TO DO:
The answer must be every line of the records below that contains the word "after", copied out.

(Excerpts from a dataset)

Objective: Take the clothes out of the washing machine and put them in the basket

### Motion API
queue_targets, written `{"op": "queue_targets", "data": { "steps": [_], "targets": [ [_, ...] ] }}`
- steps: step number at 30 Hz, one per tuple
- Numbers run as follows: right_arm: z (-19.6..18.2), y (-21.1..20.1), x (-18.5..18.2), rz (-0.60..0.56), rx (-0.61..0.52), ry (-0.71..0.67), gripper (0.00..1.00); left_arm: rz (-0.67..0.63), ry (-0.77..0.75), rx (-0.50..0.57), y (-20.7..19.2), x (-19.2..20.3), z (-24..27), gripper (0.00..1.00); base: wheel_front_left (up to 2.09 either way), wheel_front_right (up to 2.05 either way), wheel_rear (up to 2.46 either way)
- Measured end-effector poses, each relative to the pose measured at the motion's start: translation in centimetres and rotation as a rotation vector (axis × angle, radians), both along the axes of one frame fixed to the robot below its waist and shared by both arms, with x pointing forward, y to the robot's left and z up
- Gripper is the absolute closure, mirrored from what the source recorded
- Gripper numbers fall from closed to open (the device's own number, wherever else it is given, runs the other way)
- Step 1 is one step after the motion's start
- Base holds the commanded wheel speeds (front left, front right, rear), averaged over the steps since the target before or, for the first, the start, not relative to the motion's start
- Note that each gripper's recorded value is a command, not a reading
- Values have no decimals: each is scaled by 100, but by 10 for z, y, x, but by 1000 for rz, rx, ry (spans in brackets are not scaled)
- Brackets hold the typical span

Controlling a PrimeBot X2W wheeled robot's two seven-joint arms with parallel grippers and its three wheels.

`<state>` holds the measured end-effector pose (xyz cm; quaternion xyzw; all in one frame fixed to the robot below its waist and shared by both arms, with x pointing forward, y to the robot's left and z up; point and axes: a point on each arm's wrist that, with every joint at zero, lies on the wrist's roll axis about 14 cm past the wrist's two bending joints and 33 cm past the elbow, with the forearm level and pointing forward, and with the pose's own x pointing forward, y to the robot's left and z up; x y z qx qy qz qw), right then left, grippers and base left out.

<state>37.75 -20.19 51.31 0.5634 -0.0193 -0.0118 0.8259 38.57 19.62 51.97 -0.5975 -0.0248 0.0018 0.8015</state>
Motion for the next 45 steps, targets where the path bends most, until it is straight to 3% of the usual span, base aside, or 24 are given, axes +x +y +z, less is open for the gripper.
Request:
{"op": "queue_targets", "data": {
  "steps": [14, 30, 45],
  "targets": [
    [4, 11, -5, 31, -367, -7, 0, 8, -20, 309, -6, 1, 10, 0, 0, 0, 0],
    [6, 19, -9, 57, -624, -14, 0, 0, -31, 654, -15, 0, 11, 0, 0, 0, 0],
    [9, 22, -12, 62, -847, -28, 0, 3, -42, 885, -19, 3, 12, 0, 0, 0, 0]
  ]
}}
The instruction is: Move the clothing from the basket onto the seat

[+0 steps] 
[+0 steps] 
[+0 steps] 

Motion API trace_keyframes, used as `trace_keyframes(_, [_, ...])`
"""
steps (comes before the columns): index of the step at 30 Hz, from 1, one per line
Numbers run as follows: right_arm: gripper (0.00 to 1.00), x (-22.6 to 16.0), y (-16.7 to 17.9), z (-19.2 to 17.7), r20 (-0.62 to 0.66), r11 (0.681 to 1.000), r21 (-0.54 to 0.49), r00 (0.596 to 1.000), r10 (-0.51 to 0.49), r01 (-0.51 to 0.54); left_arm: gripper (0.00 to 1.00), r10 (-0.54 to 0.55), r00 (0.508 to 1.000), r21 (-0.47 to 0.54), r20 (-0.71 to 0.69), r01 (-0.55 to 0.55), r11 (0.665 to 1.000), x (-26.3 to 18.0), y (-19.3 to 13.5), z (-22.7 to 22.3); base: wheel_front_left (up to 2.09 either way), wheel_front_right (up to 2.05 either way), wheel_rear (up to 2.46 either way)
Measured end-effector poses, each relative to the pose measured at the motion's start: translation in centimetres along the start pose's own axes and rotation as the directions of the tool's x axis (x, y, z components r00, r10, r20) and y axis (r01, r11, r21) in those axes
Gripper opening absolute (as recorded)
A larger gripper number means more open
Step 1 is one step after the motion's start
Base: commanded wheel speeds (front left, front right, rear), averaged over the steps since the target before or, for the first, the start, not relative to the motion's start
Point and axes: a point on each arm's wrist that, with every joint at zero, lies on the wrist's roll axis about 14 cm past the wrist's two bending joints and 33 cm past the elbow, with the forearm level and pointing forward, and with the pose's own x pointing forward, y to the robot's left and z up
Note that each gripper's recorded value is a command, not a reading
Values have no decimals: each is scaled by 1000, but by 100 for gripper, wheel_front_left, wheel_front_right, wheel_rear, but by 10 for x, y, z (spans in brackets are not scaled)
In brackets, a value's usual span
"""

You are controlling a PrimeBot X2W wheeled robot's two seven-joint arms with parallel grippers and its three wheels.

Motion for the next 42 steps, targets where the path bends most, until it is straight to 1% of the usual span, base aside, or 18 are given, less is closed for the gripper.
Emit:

RESULT OF THE EXERCISE:
- Step 1 is one step after the motion's start
Step 1 is one step after the motion's start

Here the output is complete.